The study showed that the quality of the water used in scrubbers was always far below the IMO monitoring limits for polycyclic aromatic hydrocarbons (PAHs) and the annual limits for nitrates. Specifically, when measured against IMO standards, the average wash-water test results in this study were more than 90% lower than maximum allowable levels. In many cases, the materials were completely undetectable in the laboratory testing process.

What is more, the report compared the samples to certain national and international water quality benchmark standards, including the German Waste Water Ordinance, the EU Industrial Emissions and the Surface Water Standards of the EU’s Water Framework Directive. The World Health Organization’s (WHO) drinking water guidelines were also taken into consideration. The scrubbers  test results compared favorably with all of these benchmark standards, indicating that the composition of the water was not only consistently below, but in most cases, significantly below the most stringent limits, as well.

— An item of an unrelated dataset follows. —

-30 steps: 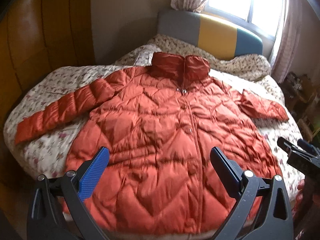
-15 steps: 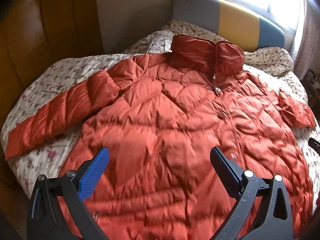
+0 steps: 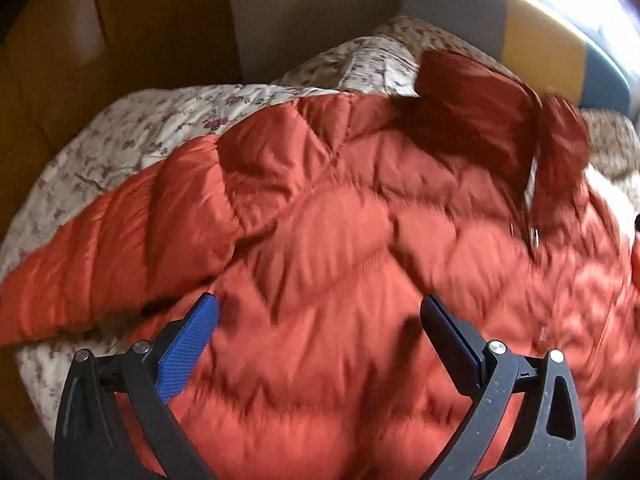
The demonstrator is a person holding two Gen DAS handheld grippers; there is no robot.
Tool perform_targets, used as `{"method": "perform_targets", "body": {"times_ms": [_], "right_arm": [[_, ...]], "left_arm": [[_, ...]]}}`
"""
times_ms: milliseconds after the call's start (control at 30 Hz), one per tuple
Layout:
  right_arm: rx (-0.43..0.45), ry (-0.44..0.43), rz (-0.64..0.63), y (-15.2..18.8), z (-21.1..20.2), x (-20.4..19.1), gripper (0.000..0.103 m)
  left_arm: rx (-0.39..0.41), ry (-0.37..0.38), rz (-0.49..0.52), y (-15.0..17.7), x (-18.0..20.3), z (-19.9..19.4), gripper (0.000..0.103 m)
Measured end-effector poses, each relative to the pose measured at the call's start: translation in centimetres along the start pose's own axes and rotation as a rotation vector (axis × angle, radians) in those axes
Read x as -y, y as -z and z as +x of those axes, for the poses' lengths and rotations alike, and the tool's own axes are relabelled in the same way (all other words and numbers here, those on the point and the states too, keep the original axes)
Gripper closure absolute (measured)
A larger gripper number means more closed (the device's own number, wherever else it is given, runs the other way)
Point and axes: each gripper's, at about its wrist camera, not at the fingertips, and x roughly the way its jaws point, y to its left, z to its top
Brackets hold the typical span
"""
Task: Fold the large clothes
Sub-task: 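Lower both grippers onto the jacket hem and close on it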
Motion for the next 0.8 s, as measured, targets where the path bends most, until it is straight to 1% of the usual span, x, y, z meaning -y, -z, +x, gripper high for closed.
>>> {"method": "perform_targets", "body": {"times_ms": [67,100,167,233,367,400,467,533,600,733,800], "right_arm": [[-0.011,-0.020,0.043,-1.4,1.1,-0.2,0.002],[-0.019,-0.027,0.058,-1.9,1.5,-0.3,0.002],[-0.028,-0.040,0.087,-3.0,2.4,-0.3,0.002],[-0.035,-0.047,0.111,-3.9,3.0,-0.3,0.002],[-0.035,-0.071,0.128,-5.8,3.8,-1.0,0.002],[-0.031,-0.078,0.129,-6.3,4.0,-1.2,0.002],[-0.020,-0.083,0.133,-7.4,4.2,-1.7,0.002],[-0.010,-0.094,0.145,-8.7,4.7,-2.3,0.002],[-0.012,-0.098,0.159,-9.6,5.3,-2.8,0.002],[-0.064,-0.103,0.197,-10.8,7.5,-3.7,0.003],[-0.092,-0.107,0.205,-10.8,8.5,-3.7,0.009]], "left_arm": [[-0.009,0.062,-0.060,-2.6,-0.2,0.6,0.003],[-0.004,0.082,-0.072,-3.7,-0.1,0.8,0.003],[0.019,0.107,-0.088,-6.9,0.8,1.0,0.003],[0.050,0.115,-0.085,-9.7,2.0,1.0,0.003],[0.092,0.104,-0.042,-14.3,5.2,1.2,0.003],[0.096,0.108,-0.031,-15.2,5.7,1.4,0.003],[0.104,0.085,-0.015,-16.6,6.9,1.5,0.003],[0.117,0.077,-0.005,-18.5,8.0,1.9,0.003],[0.107,0.055,0.003,-19.9,8.9,2.6,0.003],[0.059,0.032,0.016,-21.3,10.3,4.7,0.003],[0.029,0.019,0.042,-21.2,10.8,5.8,0.003]]}}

The results of this and previous studies on scrubbers have presented similar results about the quality of water that these systems return to the sea, confirming that scrubbers can be suitable for compliance with the 2020 sulphur cap. Namely, a study by the Japanese Ministry of Land, Infrastructure, Transport and Tourism on the 'Impact of EGCS on the Marine Environment,' showed evidence supporting scrubbers as a safe and effective option for compliance.

Commenting on the results of the report, Mike Kaczmarek, senior vice president for marine technology for Carnival Corporation, said:

We are pleased to see the positive results of this multi-year study, which included in-depth analysis and review from respected independent experts, demonstrating the overall quality of our Advanced Air Quality Systems wash water and further confirming the IMO’s acceptance of these systems for 2020 regulatory compliance

He also added that scrubbers could be better than MGO in some ways, providing cleaner air emissions. Currently, Carnival has installed scrubbers on more than 70 ships in its fleet, and has also used LNG, shorepower and other sustainability initiatives.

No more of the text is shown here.